For each line below that contains the string "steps", copy that line.
────────
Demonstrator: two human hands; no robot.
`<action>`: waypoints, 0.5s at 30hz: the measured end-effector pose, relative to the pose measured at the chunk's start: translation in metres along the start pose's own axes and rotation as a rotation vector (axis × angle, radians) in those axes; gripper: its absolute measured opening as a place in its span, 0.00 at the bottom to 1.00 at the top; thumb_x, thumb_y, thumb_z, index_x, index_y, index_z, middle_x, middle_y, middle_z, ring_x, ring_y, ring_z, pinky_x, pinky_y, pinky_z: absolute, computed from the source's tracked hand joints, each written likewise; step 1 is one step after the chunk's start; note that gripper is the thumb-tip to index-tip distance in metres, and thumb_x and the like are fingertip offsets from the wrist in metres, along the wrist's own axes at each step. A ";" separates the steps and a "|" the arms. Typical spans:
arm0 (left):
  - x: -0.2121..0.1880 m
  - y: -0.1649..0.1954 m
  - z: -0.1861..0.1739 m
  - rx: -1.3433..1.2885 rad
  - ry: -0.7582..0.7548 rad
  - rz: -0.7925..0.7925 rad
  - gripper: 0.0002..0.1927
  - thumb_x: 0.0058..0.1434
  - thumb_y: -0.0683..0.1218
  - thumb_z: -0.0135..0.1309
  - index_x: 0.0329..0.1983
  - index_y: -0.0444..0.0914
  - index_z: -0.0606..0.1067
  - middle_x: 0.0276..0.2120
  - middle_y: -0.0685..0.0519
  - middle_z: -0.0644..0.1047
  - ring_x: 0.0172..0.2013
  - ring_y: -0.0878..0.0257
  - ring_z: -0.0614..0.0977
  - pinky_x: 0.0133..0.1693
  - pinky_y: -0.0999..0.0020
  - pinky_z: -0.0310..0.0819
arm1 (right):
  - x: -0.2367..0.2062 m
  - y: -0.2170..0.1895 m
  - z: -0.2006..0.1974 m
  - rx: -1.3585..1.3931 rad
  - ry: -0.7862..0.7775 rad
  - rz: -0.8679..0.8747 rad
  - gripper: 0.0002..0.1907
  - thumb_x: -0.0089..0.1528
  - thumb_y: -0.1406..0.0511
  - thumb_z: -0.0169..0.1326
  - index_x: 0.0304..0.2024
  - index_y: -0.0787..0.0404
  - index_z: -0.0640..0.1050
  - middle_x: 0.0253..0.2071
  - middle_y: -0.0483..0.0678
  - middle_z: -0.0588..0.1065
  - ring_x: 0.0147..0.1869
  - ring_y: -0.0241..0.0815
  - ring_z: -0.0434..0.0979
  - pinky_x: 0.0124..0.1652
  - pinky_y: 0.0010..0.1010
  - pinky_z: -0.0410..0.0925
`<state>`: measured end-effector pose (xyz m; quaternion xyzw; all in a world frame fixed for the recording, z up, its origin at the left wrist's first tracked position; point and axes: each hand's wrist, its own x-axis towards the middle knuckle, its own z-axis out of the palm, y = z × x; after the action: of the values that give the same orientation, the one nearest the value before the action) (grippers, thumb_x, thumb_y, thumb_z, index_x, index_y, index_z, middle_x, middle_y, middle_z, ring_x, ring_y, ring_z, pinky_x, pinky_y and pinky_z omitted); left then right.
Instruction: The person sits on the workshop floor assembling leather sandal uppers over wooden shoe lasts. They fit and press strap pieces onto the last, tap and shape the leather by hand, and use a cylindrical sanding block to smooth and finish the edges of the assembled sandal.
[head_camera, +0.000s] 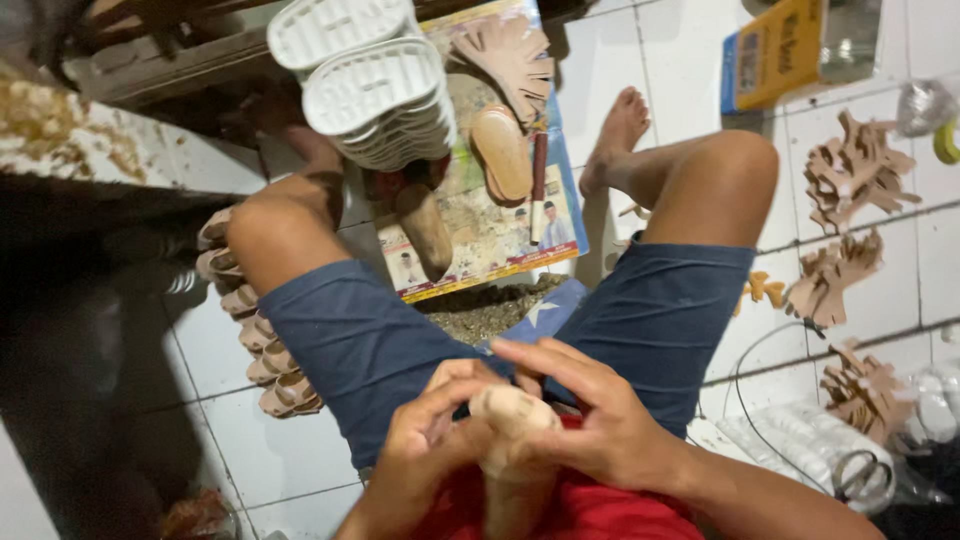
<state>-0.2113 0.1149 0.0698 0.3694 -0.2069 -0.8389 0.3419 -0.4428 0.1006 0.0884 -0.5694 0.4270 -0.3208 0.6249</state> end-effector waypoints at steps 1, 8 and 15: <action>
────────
* _ANSWER SPACE_:
`<action>`: waypoints, 0.5s at 30hz: the measured end-effector pose, relative to the pose measured at the chunk's start: translation in metres along the start pose's own axes and rotation as a rotation vector (axis × angle, radians) in those axes; gripper: its absolute measured opening as a place in its span, 0.00 at the bottom to 1.00 at the top; thumb_x, thumb_y, thumb_z, index_x, index_y, index_z, middle_x, middle_y, middle_z, ring_x, ring_y, ring_z, pinky_x, pinky_y, pinky_z: absolute, computed from the source's tracked hand joints, each written likewise; step 1 is one step after the chunk's start; note that gripper is the thumb-tip to index-tip distance in metres, and thumb_x and the like are fingertip offsets from the wrist in metres, along the wrist's own axes at each step. A ";" separates the steps and a "|" the arms. Typical spans:
<state>-0.2113 0.1149 0.0698 0.3694 -0.2069 -0.8389 0.3419 -0.4428 0.1006 0.0884 -0.5694 0.4270 -0.3208 0.6249</state> end-effector waypoints at steps 1, 8 and 15: <action>

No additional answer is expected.